Marois in Louisiana
The earliest Marois settler in Louisiana was Joseph Marois who in 1787 settled in Assumption Parish Louisiana, bought some property, and married Rosalie Foret, the daughter of Joseph Foret and Elisabeth (Isabelle) Leger.
It was during this time that Spanish speaking priests were in charge of Louisiana churches ( Louisiana, like Canada, was handed back and forth between Spanish, French, and later American control.) and Joseph's name was initially misspelled on the marriage certificate as Baria (I later confirmed, it was really Marois). His parents' names were written in the Spanish style as Carlos Baria and Carlota Olivier. I can't tell you how many months I tried to locate his birthdate, birthplace, and parents. I looked at ship lists, Diocesan records for Canada, New Orleans, even Detroit (it was a French fort at the time). I pretty much gave up, until I went to the Baton Rouge Diocesan Family Life center where most of the church records are now kept. The very helpful archivist there pointed out a supplement to a Canadian genealogy that was unavailable in Houston and in it, lo and behold, were the parents of our ancestor Joseph Marois. His parents were Charles Guillaume Marois and Marie-Charlotte Jolivet of L'Assomption, Montreal, Quebec, Canada.

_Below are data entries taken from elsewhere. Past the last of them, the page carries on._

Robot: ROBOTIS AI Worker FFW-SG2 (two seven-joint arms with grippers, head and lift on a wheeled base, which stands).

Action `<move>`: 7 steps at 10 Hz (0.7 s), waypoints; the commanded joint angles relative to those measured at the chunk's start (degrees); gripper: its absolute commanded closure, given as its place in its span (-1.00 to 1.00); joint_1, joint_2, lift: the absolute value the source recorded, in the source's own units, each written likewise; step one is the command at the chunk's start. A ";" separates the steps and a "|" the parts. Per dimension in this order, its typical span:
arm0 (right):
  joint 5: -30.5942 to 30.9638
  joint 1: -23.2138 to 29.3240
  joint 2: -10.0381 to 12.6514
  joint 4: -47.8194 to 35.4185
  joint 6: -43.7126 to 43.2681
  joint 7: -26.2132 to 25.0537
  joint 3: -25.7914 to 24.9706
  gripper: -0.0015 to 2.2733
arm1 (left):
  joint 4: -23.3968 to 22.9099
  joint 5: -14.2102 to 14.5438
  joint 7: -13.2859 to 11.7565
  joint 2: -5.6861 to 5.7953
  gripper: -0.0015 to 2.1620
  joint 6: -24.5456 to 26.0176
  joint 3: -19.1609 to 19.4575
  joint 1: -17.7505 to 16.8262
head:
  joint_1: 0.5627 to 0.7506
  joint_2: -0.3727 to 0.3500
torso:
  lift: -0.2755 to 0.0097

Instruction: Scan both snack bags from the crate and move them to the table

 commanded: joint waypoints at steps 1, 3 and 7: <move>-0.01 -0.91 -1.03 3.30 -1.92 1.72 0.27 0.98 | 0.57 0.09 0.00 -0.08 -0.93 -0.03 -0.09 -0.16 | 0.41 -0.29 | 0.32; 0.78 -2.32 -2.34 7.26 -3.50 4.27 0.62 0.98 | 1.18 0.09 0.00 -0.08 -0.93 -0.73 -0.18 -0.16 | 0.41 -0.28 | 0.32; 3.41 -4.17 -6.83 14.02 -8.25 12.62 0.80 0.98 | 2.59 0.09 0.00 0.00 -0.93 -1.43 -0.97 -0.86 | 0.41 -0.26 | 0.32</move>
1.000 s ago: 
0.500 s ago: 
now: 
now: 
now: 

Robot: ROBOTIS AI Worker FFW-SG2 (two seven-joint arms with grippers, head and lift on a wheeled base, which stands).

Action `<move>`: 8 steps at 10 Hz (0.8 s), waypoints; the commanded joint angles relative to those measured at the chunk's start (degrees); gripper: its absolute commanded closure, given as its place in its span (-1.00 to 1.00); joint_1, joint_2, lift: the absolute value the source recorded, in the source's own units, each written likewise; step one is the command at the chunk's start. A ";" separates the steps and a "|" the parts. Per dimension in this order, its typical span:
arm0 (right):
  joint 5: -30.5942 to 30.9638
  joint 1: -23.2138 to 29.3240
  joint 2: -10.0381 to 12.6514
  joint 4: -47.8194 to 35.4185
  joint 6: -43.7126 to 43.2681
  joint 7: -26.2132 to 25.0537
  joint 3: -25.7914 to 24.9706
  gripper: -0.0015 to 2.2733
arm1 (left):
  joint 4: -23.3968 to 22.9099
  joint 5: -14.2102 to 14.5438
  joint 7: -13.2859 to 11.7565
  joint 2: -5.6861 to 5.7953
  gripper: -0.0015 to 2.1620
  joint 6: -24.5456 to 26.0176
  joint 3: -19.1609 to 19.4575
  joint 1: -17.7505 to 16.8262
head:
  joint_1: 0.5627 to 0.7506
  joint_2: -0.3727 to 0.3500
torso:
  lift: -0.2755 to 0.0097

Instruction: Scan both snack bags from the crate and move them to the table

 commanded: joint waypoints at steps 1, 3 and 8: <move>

You see, Joseph Marois was not an Acadian exile at all, he was a Quebecois from Montreal who migrated down the Mississippi River to Louisiana (or else hopped a boat and sailed down the Atlantic coast to the port of New Orleans). (And so, in a small way, my grandmother and Aunt Madeleine were right, the MARROYS weren't Cajuns, they were French.) I guess we'll never know why Joseph Marois came South, but because of this discovery, I was able to use Montreal church records to trace the Marois back another three generations to the first Marois in Canada, Guillaume Marois and his parents, Charles Maroist and Catherine Livrade who were members of the parish of St. Paul de Paris in France. We lucked out with this genealogy because apparently these Marois are also the ancestors of Cardinal Leger of Montreal. (I later looked up this Cardinal--he was active at the time of and was instrumental in the implementation of Vatican II in the 1960s.